Compared to the extravagant festivities staged around the globe this year in connection with the St. Petersburg’s tercentennial, almost nothing was done in 1953 to mark the city’s 250th anniversary. Some publications on city history appeared; local museums organized a few Petersburg/Leningrad-related exhibits, but in many cases authors and organizers seem to have purposely avoided connecting their activities to the jubilee. Guidebooks to Leningrad and brief pamphlets describing specific tourist attractions issued in 1953 sometimes fail to mention the year in which Russia’s northern capital was founded. In the official catalogue to the fine seventeen-room exhibit of architectural sketches, paintings, and engravings depicting city monuments mounted at the Hermitage, curators never refer to the anniversary. 

This somewhat strained silence, the apparent hesitancy with which Leningrad-related projects were brought to fruition in the late spring, summer, and fall of 1953, is perhaps understandable given larger historical events. In March of 1953, two months before the official anniversary of the city’s foundation, Joseph Stalin suddenly passed away. Party and government officials immediately declared a period of national mourning and canceled most public celebrations. The official commemoration of the 250th anniversary in Leningrad was hastily postponed, first to 1954 and later to 1957. Cultural institutions and publishing houses which opted to proceed forward with projects related to the city’s history and cultural heritage must have felt compelled to minimize references to the jubilee.

Relying, in part, upon newspaper reports, journal articles, book and exhibit reviews from the period, in this paper I will look at how Stalin’s death affected plans for the celebration of Leningrad’s 250th anniversary in 1953. I will note which projects were postponed until 1957, which were allowed to proceed forward in at least an amended form, and which were canceled entirely.
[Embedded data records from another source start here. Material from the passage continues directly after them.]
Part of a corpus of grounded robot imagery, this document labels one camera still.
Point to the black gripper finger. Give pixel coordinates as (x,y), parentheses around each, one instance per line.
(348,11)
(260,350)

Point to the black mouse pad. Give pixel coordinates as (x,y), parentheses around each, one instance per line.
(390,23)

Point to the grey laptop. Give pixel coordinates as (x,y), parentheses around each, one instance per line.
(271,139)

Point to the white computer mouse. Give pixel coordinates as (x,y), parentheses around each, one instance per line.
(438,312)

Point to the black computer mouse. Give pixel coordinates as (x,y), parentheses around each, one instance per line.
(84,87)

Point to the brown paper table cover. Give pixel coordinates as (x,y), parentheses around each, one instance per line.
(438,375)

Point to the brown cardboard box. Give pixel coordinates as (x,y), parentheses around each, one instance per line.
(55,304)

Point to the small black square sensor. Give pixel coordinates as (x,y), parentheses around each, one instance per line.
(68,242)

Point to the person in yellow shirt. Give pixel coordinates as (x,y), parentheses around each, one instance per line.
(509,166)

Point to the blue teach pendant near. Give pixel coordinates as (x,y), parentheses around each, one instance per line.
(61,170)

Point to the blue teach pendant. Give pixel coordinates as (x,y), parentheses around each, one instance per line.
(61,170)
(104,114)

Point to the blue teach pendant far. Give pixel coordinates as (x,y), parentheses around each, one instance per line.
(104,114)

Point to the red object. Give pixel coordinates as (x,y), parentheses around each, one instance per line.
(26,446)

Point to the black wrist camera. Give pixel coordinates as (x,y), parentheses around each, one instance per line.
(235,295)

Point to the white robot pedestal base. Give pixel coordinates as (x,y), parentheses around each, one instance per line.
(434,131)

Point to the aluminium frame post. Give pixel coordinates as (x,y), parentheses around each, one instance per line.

I will also look briefly at the belated official commemoration of the jubilee staged in 1957, considering specifically how these festivities relate to the plans set aside in the spring of 1953. Did new themes emerge as important in the celebration staged in 1957? Was more attention accorded to the city’s experience in World War II or to other historical periods and problems? Did the celebration appear more or less lavish than initially planned? I believe that my analysis may provide insight into the attitudes of both Stalin and his immediate successors to the old imperial capital.  

References

Путеводитель по выставке: Архитектура Петербурга-Ленинграда в памятниках изобразительного искусства и архитектурных чертежах. Государственный Эрмитаж: путеводитель по выставкам. Москва: Искусство, 1954.